YOUR ASSIGNMENT
From the entries below, return exactly the lines beginning at the one that contains "white green tube" and ending at the one that contains "clear zip bag", both of them included, and only those lines.

DATA FOR REVIEW
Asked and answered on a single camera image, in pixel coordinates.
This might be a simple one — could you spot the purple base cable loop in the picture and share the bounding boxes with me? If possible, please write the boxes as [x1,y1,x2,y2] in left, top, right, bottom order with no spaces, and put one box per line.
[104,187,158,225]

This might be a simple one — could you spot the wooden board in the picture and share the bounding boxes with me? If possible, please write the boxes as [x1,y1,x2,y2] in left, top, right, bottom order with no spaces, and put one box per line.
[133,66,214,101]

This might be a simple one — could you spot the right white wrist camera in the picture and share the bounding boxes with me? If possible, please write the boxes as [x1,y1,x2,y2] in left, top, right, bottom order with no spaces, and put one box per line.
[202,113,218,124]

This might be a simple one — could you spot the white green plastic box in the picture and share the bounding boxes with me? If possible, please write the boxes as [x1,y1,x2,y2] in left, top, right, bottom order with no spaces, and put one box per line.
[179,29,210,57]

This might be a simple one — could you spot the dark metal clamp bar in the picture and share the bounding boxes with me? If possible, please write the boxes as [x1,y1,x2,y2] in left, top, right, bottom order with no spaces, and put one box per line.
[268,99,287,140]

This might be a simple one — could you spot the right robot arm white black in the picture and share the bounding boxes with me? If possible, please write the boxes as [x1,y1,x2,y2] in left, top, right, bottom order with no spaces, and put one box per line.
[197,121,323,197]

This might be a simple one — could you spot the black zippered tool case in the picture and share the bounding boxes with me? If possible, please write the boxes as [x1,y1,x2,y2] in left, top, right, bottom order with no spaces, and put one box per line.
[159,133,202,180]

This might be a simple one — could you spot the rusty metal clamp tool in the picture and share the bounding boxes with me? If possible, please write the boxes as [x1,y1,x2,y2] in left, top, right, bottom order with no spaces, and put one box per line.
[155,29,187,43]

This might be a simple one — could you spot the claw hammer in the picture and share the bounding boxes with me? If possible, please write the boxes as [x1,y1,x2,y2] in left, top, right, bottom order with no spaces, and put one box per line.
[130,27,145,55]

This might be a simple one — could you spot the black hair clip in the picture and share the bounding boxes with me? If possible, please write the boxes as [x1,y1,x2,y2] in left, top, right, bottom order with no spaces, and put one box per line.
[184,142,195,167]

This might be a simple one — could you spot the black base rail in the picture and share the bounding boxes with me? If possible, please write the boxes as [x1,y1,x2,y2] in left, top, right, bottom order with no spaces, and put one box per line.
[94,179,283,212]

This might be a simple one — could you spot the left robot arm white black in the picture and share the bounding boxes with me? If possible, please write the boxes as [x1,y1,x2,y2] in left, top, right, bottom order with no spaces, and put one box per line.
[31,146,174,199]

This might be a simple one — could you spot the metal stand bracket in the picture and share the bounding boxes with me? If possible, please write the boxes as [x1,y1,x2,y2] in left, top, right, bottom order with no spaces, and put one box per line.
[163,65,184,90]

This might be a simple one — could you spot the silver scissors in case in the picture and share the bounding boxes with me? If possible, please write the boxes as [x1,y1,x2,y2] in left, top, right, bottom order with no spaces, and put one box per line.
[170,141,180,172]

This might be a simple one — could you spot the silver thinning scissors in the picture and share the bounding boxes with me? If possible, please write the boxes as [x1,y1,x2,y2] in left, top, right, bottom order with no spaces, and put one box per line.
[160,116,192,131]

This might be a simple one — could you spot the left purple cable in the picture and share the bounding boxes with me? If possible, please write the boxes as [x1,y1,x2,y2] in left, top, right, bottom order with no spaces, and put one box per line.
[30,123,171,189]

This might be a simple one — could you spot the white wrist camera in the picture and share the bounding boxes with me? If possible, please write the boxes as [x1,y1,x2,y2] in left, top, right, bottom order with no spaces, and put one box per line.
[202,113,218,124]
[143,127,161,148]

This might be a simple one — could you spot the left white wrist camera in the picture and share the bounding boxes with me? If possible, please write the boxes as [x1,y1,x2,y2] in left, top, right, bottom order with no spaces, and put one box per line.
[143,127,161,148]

---

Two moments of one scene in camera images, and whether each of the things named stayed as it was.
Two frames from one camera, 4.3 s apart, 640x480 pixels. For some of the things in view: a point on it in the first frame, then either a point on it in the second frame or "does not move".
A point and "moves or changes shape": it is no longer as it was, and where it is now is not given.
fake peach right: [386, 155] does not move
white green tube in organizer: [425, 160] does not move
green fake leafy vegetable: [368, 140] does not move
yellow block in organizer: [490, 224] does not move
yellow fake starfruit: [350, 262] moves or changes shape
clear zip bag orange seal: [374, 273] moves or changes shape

...

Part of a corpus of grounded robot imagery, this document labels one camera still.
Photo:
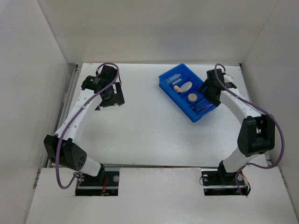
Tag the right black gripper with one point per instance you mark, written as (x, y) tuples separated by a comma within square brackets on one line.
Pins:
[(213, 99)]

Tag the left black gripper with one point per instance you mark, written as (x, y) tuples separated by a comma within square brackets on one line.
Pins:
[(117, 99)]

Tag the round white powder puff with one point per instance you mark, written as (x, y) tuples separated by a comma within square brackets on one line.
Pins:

SOLUTION FOR THIS PROBLEM
white green tube in organizer: [425, 160] does not move
green fake leafy vegetable: [368, 140] does not move
yellow block in organizer: [490, 224] does not move
yellow fake starfruit: [350, 262] moves or changes shape
clear zip bag orange seal: [374, 273] moves or changes shape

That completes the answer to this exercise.